L’Europe doit lire notre littérature et nous devons aussi lire la leur

Son Excellence le Dr Ali Bin Tamim est le secrétaire général du Sheikh Zayed Book Award et président de l’Abu Dhabi Arabic Language Center. Il a été auparavant président du centre de la Grande Mosquée Sheikh Zayed puis manager général de l’Abu Dhabi Media Company entre 2016 et 2019. A l’occasion de la remise des Sheikh Zayed Book Award, il est revenu sur l’importance de ce prix littéraire, le mieux doté du monde arabe ainsi que sur la littérature arabe.


Dr Ali Bin Tamim
© SZBA

Quels sont les objectifs de ce prix ?

Ils sont de plusieurs natures : apprécier les auteurs, les encourager, supporter les recherches scientifiques et la création. Nous avons une préoccupation dans cette partie du monde arabe, celle de mettre en lumière la langue arabe mais également les recherches qui sont menées sur cette dernière et sur la culture arabe notamment au niveau des rapports qu’elles entretient avec les autres cultures.

Nous célébrons cette année la 17e édition du Sheikh Zayed Book Award. Avez-vous vu des changements, des évolutions dans la littérature, en particulier dans le roman ?

Oui. Il ne fait aucun doute qu’il y a plus d’histoires critiques, d’histoires sombres. Les grandes lignes de la fiction contemporaine arabe ne sont toujours pas définies avec clarté auprès des lecteurs même si les romans des pionniers arabes comme Naguib Mahfouz ou Gamal Ghitany ont tracé des lignes et des courants clairs. C’est pourquoi le Sheikh Zayed Book Award et l’International Prize for Arabic Fiction ont établi différentes listes, longues puis courtes – c’est une nouveauté – afin d’encourager la lecture et de permettre la découverte et la compréhension des différents styles romanesques.

Avez-vous souhaité mettre quelque chose en avant cette année ?

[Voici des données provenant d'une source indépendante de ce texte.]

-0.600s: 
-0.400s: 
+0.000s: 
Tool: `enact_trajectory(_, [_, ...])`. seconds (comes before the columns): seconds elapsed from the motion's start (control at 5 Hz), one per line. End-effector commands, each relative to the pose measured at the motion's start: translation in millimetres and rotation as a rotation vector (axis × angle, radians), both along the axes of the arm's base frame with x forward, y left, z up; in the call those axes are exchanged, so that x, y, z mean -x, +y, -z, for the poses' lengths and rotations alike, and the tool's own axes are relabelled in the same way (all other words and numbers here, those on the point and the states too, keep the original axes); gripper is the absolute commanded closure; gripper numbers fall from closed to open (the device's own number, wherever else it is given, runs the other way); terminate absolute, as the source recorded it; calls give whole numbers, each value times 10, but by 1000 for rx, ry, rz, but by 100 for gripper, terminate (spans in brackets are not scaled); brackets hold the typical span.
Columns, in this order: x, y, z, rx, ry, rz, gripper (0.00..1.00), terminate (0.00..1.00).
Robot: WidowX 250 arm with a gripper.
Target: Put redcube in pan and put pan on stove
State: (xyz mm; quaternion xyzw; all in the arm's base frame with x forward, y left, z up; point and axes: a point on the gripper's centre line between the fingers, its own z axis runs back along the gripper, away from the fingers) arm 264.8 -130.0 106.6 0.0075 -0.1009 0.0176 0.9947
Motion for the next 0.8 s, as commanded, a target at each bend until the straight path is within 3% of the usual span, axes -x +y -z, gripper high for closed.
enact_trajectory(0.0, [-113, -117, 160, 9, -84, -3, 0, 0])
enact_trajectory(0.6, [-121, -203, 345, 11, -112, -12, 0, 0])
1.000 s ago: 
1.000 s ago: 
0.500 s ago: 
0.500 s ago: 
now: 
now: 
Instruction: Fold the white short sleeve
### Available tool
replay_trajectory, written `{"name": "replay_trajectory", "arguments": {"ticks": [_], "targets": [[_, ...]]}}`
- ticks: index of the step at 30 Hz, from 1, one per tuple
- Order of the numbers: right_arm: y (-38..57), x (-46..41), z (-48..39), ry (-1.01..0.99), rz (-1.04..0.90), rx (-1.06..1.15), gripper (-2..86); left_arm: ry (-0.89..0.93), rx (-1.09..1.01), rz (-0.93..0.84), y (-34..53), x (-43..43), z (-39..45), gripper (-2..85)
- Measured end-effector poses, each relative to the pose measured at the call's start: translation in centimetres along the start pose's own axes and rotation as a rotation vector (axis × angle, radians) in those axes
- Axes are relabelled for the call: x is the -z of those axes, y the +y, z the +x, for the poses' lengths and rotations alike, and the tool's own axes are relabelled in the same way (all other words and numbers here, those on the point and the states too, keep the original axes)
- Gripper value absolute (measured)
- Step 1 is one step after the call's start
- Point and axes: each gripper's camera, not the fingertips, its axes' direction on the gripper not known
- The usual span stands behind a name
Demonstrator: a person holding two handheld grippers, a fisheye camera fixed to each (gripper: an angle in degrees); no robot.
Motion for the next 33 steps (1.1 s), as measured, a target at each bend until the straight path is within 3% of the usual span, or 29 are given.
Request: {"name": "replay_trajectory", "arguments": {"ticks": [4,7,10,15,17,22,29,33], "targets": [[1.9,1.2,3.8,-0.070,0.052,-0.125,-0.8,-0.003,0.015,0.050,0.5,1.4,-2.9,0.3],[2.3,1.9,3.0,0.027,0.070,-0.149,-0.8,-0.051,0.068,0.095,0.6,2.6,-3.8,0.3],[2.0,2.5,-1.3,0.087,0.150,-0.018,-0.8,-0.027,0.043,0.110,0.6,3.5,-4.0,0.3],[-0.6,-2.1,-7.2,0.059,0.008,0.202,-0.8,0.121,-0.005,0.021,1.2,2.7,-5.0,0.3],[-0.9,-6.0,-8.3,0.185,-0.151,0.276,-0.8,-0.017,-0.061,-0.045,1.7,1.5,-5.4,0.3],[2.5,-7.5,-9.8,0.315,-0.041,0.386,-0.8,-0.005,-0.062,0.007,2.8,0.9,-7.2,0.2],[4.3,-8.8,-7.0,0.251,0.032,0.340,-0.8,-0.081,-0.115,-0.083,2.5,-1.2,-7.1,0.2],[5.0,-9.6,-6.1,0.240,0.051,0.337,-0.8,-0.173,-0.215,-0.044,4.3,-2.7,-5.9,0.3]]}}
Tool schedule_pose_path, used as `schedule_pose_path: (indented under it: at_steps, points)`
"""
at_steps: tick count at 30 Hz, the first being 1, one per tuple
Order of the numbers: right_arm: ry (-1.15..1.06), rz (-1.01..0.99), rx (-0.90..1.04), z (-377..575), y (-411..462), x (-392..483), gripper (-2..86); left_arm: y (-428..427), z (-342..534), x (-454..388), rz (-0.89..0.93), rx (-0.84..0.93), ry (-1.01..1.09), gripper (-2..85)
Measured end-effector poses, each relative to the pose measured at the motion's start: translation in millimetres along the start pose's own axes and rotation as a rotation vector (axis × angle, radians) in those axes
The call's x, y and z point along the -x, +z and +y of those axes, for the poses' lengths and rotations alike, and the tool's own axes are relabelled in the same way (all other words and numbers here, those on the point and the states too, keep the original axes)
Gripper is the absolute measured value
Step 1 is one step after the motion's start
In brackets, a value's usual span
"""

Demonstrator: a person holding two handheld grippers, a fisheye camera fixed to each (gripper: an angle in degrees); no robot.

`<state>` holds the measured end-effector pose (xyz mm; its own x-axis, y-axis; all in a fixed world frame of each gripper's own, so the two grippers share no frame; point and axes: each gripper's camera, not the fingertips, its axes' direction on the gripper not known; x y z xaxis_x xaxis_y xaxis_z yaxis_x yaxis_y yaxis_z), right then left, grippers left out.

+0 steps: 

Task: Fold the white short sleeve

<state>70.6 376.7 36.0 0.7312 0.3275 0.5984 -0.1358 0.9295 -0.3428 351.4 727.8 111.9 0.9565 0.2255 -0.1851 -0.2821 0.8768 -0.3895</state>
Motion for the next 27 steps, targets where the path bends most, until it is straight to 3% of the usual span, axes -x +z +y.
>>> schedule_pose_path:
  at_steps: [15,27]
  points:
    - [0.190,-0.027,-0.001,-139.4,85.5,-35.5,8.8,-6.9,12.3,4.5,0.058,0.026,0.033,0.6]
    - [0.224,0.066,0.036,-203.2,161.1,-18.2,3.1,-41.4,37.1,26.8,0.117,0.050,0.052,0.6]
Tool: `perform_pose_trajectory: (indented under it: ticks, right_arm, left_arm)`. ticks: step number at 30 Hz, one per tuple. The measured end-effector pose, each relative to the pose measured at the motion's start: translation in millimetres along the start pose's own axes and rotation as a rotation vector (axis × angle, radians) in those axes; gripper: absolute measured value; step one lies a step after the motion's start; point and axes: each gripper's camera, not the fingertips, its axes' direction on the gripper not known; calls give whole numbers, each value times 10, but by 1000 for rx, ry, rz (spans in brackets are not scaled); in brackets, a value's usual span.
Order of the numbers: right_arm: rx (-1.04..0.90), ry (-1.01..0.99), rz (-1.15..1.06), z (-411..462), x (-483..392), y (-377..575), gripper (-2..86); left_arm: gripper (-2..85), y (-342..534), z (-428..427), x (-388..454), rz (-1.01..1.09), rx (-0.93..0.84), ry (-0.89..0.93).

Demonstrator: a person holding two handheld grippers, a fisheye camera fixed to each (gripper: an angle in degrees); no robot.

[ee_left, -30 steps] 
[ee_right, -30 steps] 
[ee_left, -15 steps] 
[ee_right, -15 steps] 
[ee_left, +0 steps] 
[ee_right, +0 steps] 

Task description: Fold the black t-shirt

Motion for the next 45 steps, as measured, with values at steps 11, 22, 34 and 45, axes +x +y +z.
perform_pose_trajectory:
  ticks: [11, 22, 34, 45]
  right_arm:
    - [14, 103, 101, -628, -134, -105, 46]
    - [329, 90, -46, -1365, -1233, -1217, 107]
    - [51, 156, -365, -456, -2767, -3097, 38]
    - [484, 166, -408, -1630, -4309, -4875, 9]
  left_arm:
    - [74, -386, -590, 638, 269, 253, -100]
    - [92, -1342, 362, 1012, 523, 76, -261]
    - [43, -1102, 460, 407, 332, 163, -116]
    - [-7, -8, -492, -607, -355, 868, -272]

Renforcer l’exigence du prix. Le Sheikh Zayed Book Award est le prix littéraire le plus important dans le monde arabe, le plus complet. Et surtout il est indépendant. Il s’intéresse essentiellement aux livres récents avec une attention particulière aux qualités intellectuelles qu’ils dégagent. C’est pourquoi nous nous attachons, via notre comité scientifique, à soumettre les candidatures à des critères d’évaluation de haut niveau.  

Pourquoi en Europe devrions-nous lire de la littérature arabe selon vous ?

Nous devrions plutôt nous poser la question suivante : pourquoi un arabe devrait-il lire de la littérature arabe ? Cette question est bien plus difficile que la vôtre. Pourquoi les Français en particulier Antoine Galland et les autres Européens ont-ils traduit les Mille et Une nuits ? Pourquoi l’attention des Européens s’est-elle focalisée sur ce livre ? Pourquoi ce dernier a-t-il changé la manière de raconter des histoires ? Ces questions ont été au centre de la réflexion des critiques britanniques et américains. Pourquoi le livre a-t-il changé leur approche centralisée de la vie et pourquoi n’écouteraient-ils pas des gens dont la narration est partie intégrante de leur cœur ? Ils en sont arrivés à la conclusion qu’ils devraient apprendre de l’art de la narration du Moyen-Orient, du monde arabe mais également d’Amérique du Sud et de l’Espagne.

L’art de la narration dans le monde arabe est ancien et divers. Mais pour répondre à votre question, L’Europe doit lire notre littérature et nous devons aussi lire la leur. Pour apprendre d’elle. Pour se renouveler. Mais aussi pour qu’elle apprenne de nous. C’est une rue à double sens. Les premiers romans arabes se sont inspirés de la tradition littéraire européenne comme cette dernière s’est inspirée de nous. Prenez Zaynab de Muhammad Husayn Haykal publié en 1913 et qui peut être considéré comme le premier roman arabe. Il a été influencé par la tradition littéraire européenne. Alors pour répondre à votre question, pourquoi devrions-nous lire de la littérature arabe, peut-être parce qu’après Muhammad Husayn Haykal, ses successeurs notamment Naguib Mahfouz ont élaboré leur propre voix littéraire, celle du nouveau roman arabe en y mêlant cette tradition européenne, l’apport de Muhammad Husayn Haykal et l’art ancestral de la narration arabe.